Task directions ->
Two lines below mark the span: the one containing "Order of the" and the one containing "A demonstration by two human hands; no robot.". Set down both, plus every line between, exactly as they stand, and nothing else.
_____
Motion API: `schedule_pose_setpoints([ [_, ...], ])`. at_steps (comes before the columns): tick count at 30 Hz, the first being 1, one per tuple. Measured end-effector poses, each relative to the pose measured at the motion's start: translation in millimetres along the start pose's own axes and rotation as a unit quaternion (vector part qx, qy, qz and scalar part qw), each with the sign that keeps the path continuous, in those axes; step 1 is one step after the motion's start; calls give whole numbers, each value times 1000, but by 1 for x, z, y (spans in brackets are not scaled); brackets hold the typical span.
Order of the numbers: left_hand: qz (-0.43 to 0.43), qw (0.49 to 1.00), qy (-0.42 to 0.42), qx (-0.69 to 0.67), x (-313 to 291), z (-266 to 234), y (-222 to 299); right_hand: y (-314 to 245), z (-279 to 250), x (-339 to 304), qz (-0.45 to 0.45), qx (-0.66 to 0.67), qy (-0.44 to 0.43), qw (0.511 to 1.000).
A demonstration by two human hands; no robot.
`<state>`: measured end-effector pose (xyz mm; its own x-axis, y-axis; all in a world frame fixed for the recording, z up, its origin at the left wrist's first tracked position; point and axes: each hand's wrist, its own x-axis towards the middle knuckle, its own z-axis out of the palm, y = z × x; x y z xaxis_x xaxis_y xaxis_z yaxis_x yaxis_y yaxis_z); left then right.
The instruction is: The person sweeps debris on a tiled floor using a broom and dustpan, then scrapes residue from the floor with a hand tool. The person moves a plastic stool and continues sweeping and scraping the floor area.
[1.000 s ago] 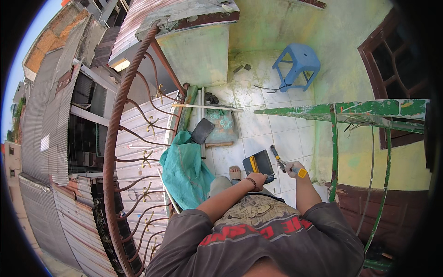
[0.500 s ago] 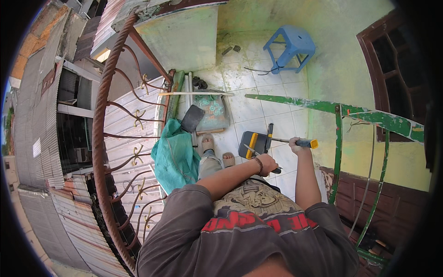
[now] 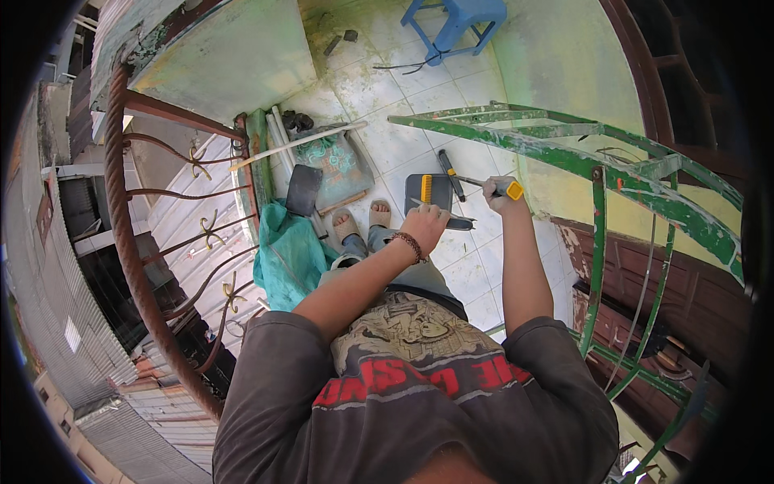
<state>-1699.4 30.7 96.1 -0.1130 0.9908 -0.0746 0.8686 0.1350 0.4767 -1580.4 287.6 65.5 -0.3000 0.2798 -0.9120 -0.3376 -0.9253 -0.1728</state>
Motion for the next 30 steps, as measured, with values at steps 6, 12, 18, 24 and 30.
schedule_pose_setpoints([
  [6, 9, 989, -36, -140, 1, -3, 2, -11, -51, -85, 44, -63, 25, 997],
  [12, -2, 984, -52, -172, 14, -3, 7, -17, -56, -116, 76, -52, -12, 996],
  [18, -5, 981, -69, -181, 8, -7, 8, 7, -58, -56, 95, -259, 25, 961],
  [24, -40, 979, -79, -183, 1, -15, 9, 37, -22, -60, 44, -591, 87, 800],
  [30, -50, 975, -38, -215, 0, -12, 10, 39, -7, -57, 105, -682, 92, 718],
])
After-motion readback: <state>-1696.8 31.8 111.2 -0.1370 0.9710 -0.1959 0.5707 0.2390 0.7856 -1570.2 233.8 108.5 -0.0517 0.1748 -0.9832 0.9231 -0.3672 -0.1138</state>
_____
Reply to the task ->
Order of the numbers: left_hand: qz (-0.43 to 0.43), qw (0.49 to 1.00), qy (-0.42 to 0.42), qx (-0.69 to 0.67), x (-313 to 291), z (-266 to 234), y (-222 to 299); right_hand: y (-314 to 245), z (-279 to 250), x (-339 to 304), qz (-0.45 to 0.45), qx (-0.66 to 0.67), qy (-0.44 to 0.43), qw (0.511 to 1.000).
A demonstration by two human hands; no robot.

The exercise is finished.